Task objective → Give the entries below again exactly. Their pictures are not needed.
Provided entries START
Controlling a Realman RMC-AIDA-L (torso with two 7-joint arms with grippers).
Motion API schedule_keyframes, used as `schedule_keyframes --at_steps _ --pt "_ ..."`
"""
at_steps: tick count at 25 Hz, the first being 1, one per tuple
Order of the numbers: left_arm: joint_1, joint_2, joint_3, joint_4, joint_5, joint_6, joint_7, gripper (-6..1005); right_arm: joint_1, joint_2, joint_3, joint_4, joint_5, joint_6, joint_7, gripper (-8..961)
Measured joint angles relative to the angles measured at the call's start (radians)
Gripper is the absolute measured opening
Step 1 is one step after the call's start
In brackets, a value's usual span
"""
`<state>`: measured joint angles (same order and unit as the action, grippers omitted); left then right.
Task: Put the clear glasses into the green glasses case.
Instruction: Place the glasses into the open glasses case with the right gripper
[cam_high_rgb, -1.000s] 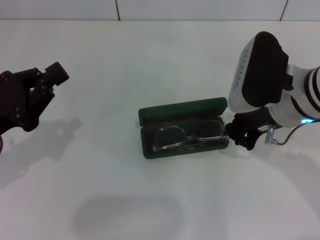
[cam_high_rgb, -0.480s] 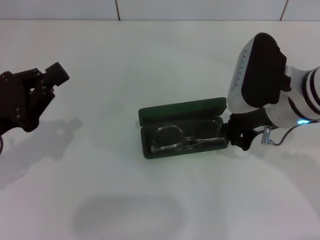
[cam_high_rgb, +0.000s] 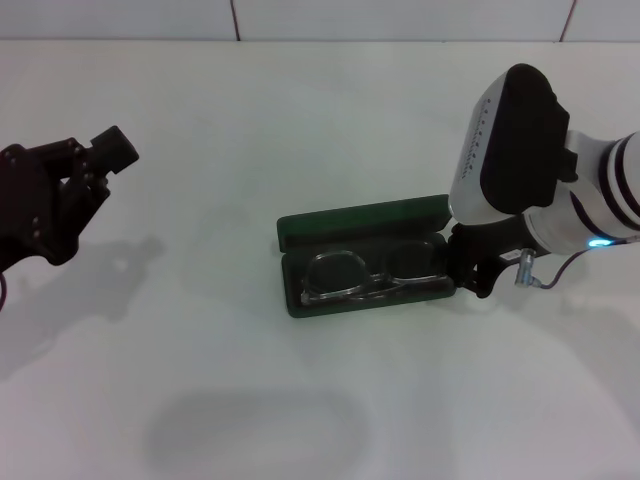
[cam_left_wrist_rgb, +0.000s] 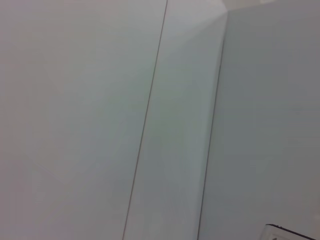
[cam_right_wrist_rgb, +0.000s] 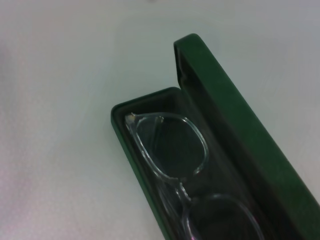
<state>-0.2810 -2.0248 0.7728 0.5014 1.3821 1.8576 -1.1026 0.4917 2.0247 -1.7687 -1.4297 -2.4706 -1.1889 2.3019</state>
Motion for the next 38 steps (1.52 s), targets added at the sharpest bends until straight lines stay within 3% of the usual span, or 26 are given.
schedule_keyframes --at_steps 10,23,38 --pt "0.004 -0.002 0.0 0.0 0.0 0.0 0.001 39 -0.001 -0.001 -0.001 0.02 0.016 0.01 -0.012 43" --pt "0.011 -0.006 0.0 0.0 0.0 0.002 0.007 39 -0.055 0.001 0.0 -0.095 0.015 -0.078 0.003 42" --pt "0.014 -0.011 0.0 0.0 0.0 0.003 0.007 39 -0.037 0.0 -0.002 -0.028 0.011 -0.024 -0.004 44"
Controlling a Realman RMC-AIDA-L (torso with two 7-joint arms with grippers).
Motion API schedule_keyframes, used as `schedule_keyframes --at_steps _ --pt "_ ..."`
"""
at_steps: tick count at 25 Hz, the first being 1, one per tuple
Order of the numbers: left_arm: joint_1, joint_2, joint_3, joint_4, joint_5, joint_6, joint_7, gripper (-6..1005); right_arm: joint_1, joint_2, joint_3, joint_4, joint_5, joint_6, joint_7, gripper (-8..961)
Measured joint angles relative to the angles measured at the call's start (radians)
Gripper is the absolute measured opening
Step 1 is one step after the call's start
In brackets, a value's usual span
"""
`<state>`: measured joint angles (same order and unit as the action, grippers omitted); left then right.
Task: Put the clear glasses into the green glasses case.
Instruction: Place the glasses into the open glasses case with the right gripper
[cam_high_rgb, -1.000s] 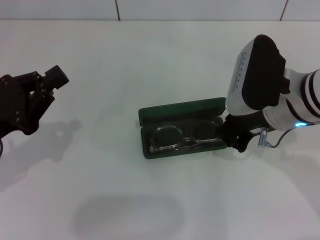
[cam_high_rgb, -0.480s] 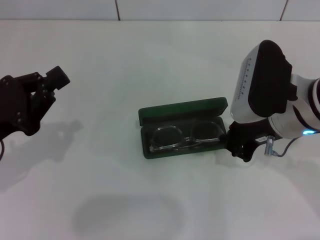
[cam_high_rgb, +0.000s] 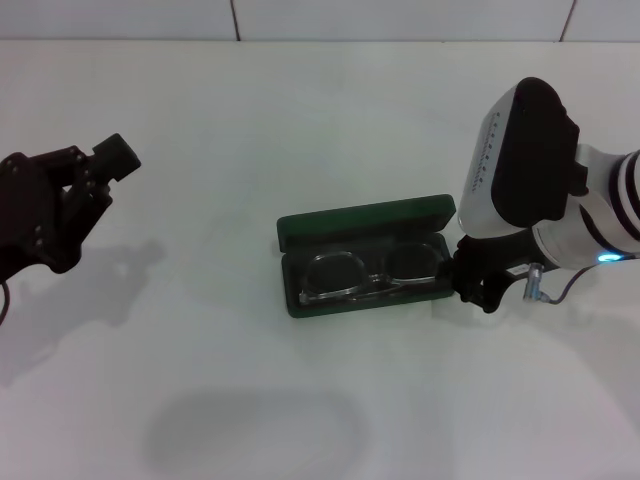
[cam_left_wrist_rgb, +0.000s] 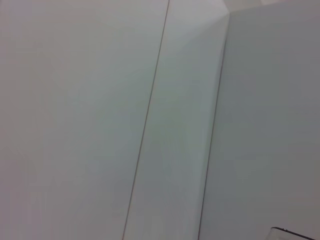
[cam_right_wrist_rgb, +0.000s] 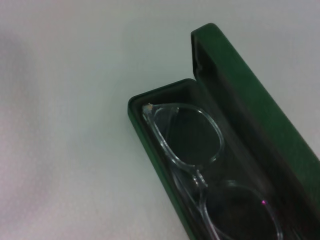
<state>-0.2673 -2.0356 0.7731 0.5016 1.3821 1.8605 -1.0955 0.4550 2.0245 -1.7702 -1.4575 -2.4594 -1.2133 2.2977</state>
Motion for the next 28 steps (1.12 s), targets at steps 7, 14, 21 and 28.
schedule_keyframes --at_steps 7,14,21,28 --pt "0.002 -0.002 0.0 0.0 0.0 0.0 0.0 39 0.012 -0.001 0.0 0.027 0.002 0.016 -0.009 44" --pt "0.003 -0.002 0.0 0.0 0.002 0.0 0.0 39 0.013 0.0 -0.001 0.038 0.003 0.037 -0.012 45" --pt "0.004 -0.001 0.0 0.0 0.008 0.0 0.0 39 0.012 0.0 -0.002 0.039 0.004 0.057 -0.02 46" --pt "0.005 -0.002 0.0 -0.002 0.009 0.0 0.0 39 -0.045 0.0 0.005 -0.107 0.004 -0.023 0.003 46"
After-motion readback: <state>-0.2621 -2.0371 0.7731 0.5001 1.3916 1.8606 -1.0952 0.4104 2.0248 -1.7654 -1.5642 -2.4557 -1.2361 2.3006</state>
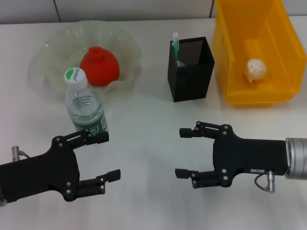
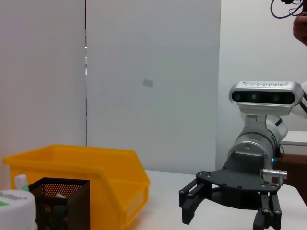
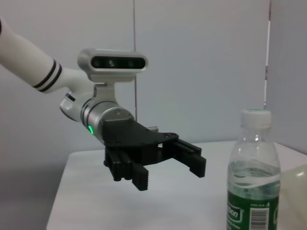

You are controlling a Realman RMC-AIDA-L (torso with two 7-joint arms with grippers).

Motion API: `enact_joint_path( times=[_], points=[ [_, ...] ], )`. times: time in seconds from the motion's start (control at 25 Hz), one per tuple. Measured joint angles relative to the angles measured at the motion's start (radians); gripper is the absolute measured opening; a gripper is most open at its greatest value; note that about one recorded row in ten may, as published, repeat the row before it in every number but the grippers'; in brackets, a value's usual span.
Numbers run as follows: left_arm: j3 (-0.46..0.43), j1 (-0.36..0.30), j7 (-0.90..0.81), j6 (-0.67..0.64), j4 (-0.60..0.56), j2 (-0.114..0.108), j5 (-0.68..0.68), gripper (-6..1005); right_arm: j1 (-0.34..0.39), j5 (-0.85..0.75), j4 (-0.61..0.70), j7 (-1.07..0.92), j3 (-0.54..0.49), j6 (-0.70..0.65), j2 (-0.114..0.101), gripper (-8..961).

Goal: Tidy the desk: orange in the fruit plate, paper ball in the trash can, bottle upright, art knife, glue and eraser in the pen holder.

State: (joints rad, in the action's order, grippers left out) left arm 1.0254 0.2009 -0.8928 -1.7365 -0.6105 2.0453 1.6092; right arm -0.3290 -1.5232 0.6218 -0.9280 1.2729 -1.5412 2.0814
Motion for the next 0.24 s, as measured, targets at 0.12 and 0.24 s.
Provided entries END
Result for this exercise →
Controlling a Realman RMC-AIDA-L (torso with two 7-joint arms with grippers).
Motion API schedule_keyframes, used as `schedule_keyframes --at_steps _ --pt "_ ..."`
"""
at_steps: tick count at 25 Hz, the first being 1, one per tuple
Order of the numbers: left_arm: joint_1, joint_2, joint_3, joint_4, joint_5, joint_6, joint_7, gripper (-6..1005); right_arm: joint_1, joint_2, joint_3, joint_4, joint_5, joint_6, joint_7, gripper (-8..961)
Measured joint angles relative to the angles measured at the call's start (radians)
Gripper is the absolute measured opening
Step 1 is one step after the call's start
In brackets, a value's usual span
"""
`<state>`: measured joint angles (same order and unit as the action, grippers omitted); left then right.
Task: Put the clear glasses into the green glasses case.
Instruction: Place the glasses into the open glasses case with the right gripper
[cam_high_rgb, -1.000s] 
[cam_high_rgb, -0.480s] 
[cam_high_rgb, +0.000s] 
[cam_left_wrist_rgb, +0.000s] 
[cam_right_wrist_rgb, +0.000s] 
<state>-0.2810 -2.0248 0.7728 0.5014 1.3821 1.8576 -1.1026 0.4917 2.0247 -1.7687 -1.4297 -2.4706 -1.1889 2.3019</state>
Motion for the next 38 steps (1.52 s), targets added at the sharpest bends until straight lines stay within 3% of the usual span, or 26 are given.
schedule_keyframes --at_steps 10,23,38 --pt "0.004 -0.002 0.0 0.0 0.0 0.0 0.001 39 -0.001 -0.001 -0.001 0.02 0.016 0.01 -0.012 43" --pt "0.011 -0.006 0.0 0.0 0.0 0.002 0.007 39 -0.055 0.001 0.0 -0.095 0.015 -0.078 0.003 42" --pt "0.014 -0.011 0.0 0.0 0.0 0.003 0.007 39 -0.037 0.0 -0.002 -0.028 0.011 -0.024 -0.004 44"
Controlling a Realman RMC-AIDA-L (torso with two 7-joint arms with grippers).
Motion API schedule_keyframes, used as `schedule_keyframes --at_steps _ --pt "_ ..."`
"""
at_steps: tick count at 25 Hz, the first being 1, one per tuple
Order of the numbers: left_arm: joint_1, joint_2, joint_3, joint_4, joint_5, joint_6, joint_7, gripper (-6..1005); right_arm: joint_1, joint_2, joint_3, joint_4, joint_5, joint_6, joint_7, gripper (-8..961)
Measured joint angles relative to the angles measured at the call's start (radians)
Gripper is the absolute measured opening
Step 1 is one step after the call's start
In brackets, a value's usual span
"""
`<state>`: measured joint angles (same order and unit as the action, grippers omitted); left then right.
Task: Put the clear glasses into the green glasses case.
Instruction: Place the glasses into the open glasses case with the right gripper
[cam_high_rgb, -1.000s] 
[cam_high_rgb, -0.480s] 
[cam_high_rgb, +0.000s] 
[cam_left_wrist_rgb, +0.000s] 
[cam_right_wrist_rgb, +0.000s] 
<state>-0.2673 -2.0356 0.7731 0.5016 1.3821 1.8605 -1.0955 0.4550 2.0245 -1.7702 -1.4575 -2.4594 -1.2133 2.2977</state>
Motion for the next 28 steps (1.12 s), targets at steps 7, 14, 21 and 28.
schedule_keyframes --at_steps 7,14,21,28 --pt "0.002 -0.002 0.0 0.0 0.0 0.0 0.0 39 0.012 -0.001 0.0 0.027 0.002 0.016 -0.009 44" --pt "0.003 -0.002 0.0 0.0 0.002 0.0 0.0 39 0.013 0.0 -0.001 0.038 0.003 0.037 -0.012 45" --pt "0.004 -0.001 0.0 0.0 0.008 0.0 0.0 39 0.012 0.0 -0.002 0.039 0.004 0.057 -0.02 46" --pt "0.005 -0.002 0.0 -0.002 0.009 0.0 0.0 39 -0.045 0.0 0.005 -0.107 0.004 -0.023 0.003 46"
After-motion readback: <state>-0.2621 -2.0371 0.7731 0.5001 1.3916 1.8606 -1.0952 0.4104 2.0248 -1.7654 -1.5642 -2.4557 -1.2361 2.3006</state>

You are controlling a Realman RMC-AIDA-L (torso with two 7-joint arms with grippers).

Motion API: `enact_joint_path( times=[_], points=[ [_, ...] ], )`. times: time in seconds from the motion's start (control at 25 Hz), one per tuple. Measured joint angles relative to the angles measured at the motion's start (radians); gripper is the absolute measured opening; a gripper is most open at its greatest value; note that about one recorded row in ten may, as published, repeat the row before it in every number but the grippers'; in brackets, a value's usual span.
Numbers run as follows: left_arm: j3 (-0.46..0.43), j1 (-0.36..0.30), j7 (-0.90..0.81), j6 (-0.67..0.64), j4 (-0.60..0.56), j2 (-0.114..0.108), j5 (-0.68..0.68), gripper (-6..1005); right_arm: j1 (-0.34..0.39), j5 (-0.85..0.75), j4 (-0.61..0.70), j7 (-1.07..0.92), j3 (-0.54..0.49), j6 (-0.70..0.65), j2 (-0.114..0.101), gripper (-8..961).

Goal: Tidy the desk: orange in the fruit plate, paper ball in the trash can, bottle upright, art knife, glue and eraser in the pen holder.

State: (joints rad, in the action's order, grippers left out) left arm 1.0254 0.2009 -0.8928 -1.7365 -0.6105 2.0453 1.6092; right arm -0.3290 -1.5232 0.6218 -0.9280 1.2729 -1.5412 2.0814
Motion for the next 0.24 s, as measured, targets at 0.12 and 0.24 s.

Exercise complete, with nothing further to add.